Introduction to Linked Lists

CS 106B: Programming Abstractions

Spring 2023, Stanford University Computer Science Department

Lecturer: Chris Gregg, Head CA: Neel Kishnani

A long line of people

Slide 2

Announcements

  • Assignment 5 is due Friday

Slide 3

Today's Topics

  • Structs and pointers
  • Can you architect a queue?
    • Let's do it with a Vector
    • Let's try it with links
  • Introduction to the Linked List data structure
    • The Node struct
  • Lord of the Linked Lists
  • How is the Stack implemented with a linked list?
  • Linked List Queue implementation

Slide 4

Using pointers with class and struct objects

  • Let's define a class (or it could be a struct) as follows: 
    class Date {
public:
    int day;
    int month;
    int year;
    string dayOfWeek; 
    int daysInMonth();
};
  • Pointers can point to a class or struct just like they can to any other variable: 
    Date* dPtr = new Date; // we now have a pointer to a Date object
  • If we want to access the class variables and functions, we could do this: 
    (*dPtr).day = 7;
int numDays = (*dPtr).daysInMonth();
cout << (*dPtr).month << endl;
  • But, this notation is cumbersome, and the parentheses are necessary becasue the "dot" has a higher precedence than the *.
  • So, there is a different, more intuitive syntax, called the arrow syntax: -> 
    dPtr->day = 7;
int numDays = dPtr->daysInMonth();
cout << dPtr->month << endl;
  • Arrow notation, x->var is equivalent to (*x).var, and we will use it exclusively when using classes and structs.

Slide 5

Can you architect a queue?

  • Let's investigate building a queue from a Vector
  • The following class definition for an integer queue would suffice for the enqueue and dequeue functions, with a Vector holding the data. 
    class QueueInt {          // in QueueInt.h
public:
    QueueInt ();          // constructor
  
    void enqueue(int value); // append a value 
    int dequeue();           // return the first-in value
  
private:
    Vector<int> data;     // member variables
};
  • Let's assume that we have the back of the queue on the left, and the front of the queue on the right.
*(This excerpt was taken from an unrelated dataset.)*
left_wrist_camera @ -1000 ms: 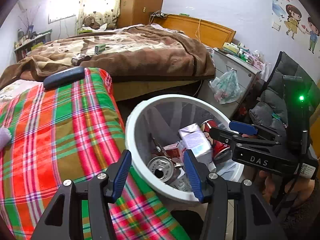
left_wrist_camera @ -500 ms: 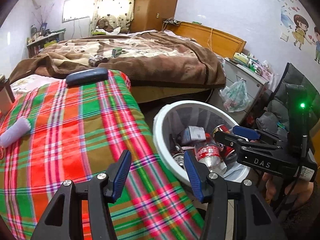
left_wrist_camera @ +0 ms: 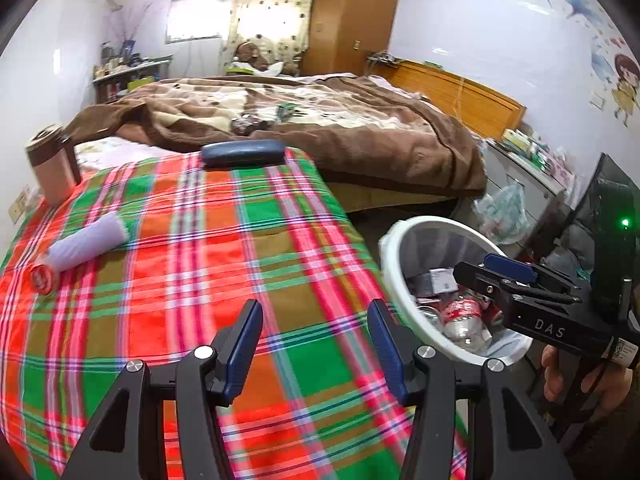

If we enqueue eight values, the vector would look like this: 
    back          front
↓             ↓ 
1 2 3 4 5 6 7 8
  • The dequeue operation is relatively straightforward: we just remove and return the element from the end, and the front is now at the previous index: 
    back        front
↓           ↓ 
1 2 3 4 5 6 7 _
  • But, enqueue is more involved. Because the back is on the left of the vector, we have to move all the elements over one, one at at time before placing our value into the vector. If we enqueue(9) on the vector, this is what happens: 
    1 2 3 4 5 6 7 7
1 2 3 4 5 6 6 7
1 2 3 4 5 5 6 7
1 2 3 4 4 5 6 7
1 2 3 3 4 5 6 7
1 2 2 3 4 5 6 7
1 1 2 3 4 5 6 7
9 1 2 3 4 5 6 7
  • If we look at the complexity of enqueue() and dequeue(), we have:
    • enqueue: O(n)
    • dequeue: O(1)

An image that says 'WE CAN DO BETTER'

Slide 6

And Now for Something Completely Different

  • Let's use pointers to make things a bit more interesting.

  • Let's say that we have an 8 that we want to put into a queue. We can make a variable that holds an 8, and let's say we do this with dynamic memory.

    An image of an 8 sitting on an otherwise blank canvas

  • Now, let's say we have a data pointer that points to an integer. In this case, it will point to the 8. We now have a queue! The front of the queue is the 8, as is the back of the queue. An image of an 'int* data' pointer that points to the 8
  • Now, what if we want to enqueue(7) into the queue? Well, we can create a 7 just like we created the 8. A 7 in a box on its own

  • What if we simply put a 7 somewhere in memory, and then changed data to point to the 7, and made the 7 (somewhow) point to the 8? (The somehow, by the way, is a pointer that is associated with the 7 called its next pointer, in a struct – we will get to that!).

    An image of an 'int* data' pointer that now points to a 7, and the 7 points to the 8

  • Now we have enqueued the 7 into the back of the queue! Our data points to the 7, which we have "pointed" to the 8.
  • Let's enqueue(6), and go through the process a bit slower. A 6 has now appeared on its own in the diagram

  • Now we have a 6 in memory, but not yet connected to anything. We must get data to point to the 6, and then have the 6 point to the 7. We actually first point the 6 to the 7. It turns out that if we didn't do that, It turns out that we have to do it in this order becuase if we changed data first, we would lose access to the 7, becuase data was the only thing pointing to the 7 (we'll cover this soon!)

    Now, the 6 points to the 7 (and so does data)

  • Remember, two pointers can point to the same value (in this case, both data and the 6 pointer).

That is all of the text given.